-- Work item --
If a line in the listing carries the word "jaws", return a copy of that line.

-- Data provided --
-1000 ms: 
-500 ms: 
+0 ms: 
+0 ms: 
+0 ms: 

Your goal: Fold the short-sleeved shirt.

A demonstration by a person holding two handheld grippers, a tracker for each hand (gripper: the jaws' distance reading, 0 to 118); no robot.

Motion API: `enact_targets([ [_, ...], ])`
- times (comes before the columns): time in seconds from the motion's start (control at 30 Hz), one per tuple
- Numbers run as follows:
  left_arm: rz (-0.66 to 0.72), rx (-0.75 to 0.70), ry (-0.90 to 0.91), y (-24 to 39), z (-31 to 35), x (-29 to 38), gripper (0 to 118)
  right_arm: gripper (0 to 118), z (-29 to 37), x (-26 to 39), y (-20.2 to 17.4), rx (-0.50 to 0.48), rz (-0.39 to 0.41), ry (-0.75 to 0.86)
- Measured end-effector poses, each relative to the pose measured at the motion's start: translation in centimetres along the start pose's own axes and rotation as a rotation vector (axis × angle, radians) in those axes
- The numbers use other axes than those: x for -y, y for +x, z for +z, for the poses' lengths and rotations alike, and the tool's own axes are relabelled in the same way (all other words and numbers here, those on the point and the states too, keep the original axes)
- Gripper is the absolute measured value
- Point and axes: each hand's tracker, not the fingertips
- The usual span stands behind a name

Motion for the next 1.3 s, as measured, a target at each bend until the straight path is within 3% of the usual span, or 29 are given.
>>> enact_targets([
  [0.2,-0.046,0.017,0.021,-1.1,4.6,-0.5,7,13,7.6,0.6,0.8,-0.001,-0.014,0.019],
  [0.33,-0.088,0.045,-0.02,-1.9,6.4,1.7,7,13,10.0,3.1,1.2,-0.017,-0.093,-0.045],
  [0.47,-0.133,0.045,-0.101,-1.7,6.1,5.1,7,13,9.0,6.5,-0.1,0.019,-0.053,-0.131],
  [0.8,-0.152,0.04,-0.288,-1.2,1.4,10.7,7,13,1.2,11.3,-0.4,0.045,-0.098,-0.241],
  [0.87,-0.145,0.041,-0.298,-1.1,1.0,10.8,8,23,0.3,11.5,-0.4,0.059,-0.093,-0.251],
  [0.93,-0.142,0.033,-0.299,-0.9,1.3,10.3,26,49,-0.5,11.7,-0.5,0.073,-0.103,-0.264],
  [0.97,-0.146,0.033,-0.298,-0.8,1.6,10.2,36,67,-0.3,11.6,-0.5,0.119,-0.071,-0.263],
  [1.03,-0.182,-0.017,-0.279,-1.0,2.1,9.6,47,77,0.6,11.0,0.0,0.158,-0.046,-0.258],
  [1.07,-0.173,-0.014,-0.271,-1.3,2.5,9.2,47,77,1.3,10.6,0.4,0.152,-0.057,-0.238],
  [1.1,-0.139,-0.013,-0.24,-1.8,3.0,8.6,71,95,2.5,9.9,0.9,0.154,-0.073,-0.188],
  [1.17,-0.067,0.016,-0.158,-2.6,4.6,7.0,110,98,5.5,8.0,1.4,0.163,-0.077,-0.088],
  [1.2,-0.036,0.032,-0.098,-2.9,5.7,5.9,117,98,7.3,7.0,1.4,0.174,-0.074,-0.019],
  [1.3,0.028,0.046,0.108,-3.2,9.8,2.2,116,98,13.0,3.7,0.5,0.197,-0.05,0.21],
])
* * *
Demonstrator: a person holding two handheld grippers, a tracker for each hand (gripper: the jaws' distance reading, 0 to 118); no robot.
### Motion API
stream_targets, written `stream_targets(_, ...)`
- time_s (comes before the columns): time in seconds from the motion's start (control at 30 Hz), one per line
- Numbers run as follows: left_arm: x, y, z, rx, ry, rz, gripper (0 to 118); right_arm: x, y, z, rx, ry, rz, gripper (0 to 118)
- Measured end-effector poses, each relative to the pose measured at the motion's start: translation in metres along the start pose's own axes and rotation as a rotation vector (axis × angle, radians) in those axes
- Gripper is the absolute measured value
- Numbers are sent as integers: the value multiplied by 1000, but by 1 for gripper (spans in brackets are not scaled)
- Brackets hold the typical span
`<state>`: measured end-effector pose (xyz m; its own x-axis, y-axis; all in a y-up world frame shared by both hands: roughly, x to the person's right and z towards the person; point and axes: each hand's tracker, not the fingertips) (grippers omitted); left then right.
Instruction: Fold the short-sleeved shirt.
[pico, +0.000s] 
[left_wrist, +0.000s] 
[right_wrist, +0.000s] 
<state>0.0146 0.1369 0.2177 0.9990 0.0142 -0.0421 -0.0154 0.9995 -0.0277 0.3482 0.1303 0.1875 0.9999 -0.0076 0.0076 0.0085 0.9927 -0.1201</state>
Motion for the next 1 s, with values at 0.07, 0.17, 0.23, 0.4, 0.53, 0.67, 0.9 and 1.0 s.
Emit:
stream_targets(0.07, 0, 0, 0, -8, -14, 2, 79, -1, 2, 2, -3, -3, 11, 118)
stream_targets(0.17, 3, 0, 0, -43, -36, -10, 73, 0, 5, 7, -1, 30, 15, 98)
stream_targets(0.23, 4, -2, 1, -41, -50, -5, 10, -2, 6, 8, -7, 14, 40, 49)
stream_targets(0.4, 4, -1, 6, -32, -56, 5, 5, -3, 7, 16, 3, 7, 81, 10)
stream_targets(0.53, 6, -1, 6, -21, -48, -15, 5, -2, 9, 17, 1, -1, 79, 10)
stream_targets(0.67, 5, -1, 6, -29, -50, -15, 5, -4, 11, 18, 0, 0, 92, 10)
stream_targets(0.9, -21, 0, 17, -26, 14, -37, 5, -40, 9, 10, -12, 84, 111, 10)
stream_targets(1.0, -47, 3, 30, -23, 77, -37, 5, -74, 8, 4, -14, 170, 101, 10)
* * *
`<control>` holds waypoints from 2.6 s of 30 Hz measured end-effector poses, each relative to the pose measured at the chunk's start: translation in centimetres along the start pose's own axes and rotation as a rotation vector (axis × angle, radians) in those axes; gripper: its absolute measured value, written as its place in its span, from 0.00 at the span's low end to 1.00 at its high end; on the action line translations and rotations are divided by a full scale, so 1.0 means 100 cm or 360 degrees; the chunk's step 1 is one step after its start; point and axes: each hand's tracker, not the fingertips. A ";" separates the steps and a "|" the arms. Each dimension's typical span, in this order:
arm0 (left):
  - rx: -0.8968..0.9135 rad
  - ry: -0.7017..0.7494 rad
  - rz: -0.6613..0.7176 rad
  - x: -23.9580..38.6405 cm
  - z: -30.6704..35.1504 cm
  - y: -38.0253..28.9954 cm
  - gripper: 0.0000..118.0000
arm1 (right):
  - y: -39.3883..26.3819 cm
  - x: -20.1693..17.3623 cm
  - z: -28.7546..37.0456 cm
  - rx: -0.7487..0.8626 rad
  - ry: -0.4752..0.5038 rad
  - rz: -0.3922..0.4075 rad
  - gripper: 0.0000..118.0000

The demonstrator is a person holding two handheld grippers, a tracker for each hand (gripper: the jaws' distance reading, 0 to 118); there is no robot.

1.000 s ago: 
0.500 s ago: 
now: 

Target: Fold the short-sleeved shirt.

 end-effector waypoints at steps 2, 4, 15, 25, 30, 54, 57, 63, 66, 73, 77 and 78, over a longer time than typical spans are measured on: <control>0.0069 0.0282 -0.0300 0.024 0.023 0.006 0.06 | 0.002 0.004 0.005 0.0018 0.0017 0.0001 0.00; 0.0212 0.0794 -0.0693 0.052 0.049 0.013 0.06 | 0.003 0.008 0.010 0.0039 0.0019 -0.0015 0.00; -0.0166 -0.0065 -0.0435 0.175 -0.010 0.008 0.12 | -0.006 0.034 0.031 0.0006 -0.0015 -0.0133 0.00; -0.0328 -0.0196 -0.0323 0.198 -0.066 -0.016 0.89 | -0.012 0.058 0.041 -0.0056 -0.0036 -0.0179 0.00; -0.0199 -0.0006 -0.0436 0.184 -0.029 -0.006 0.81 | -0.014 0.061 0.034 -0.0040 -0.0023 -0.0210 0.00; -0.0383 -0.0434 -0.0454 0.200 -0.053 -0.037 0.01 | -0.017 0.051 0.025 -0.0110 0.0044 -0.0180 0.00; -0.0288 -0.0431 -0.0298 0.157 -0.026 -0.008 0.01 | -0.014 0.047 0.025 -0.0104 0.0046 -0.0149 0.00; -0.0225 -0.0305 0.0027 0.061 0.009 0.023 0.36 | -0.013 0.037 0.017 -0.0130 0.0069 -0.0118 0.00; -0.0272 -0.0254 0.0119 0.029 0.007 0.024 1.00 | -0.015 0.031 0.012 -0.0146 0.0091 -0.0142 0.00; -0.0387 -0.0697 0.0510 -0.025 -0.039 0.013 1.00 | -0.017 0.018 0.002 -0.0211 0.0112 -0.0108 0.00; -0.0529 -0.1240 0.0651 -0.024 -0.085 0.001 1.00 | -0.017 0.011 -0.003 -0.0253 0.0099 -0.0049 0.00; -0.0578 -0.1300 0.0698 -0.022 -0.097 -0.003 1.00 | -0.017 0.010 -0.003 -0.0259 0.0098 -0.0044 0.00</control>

-- Worked solution --
A demonstration by a person holding two handheld grippers, a tracker for each hand (gripper: the jaws' distance reading, 0 to 118); no robot.
Demonstrator: a person holding two handheld grippers, a tracker for each hand (gripper: the jaws' distance reading, 0 to 118); no robot.
The demonstrator is a person holding two handheld grippers, a tracker for each hand (gripper: the jaws' distance reading, 0 to 118); there is no robot.

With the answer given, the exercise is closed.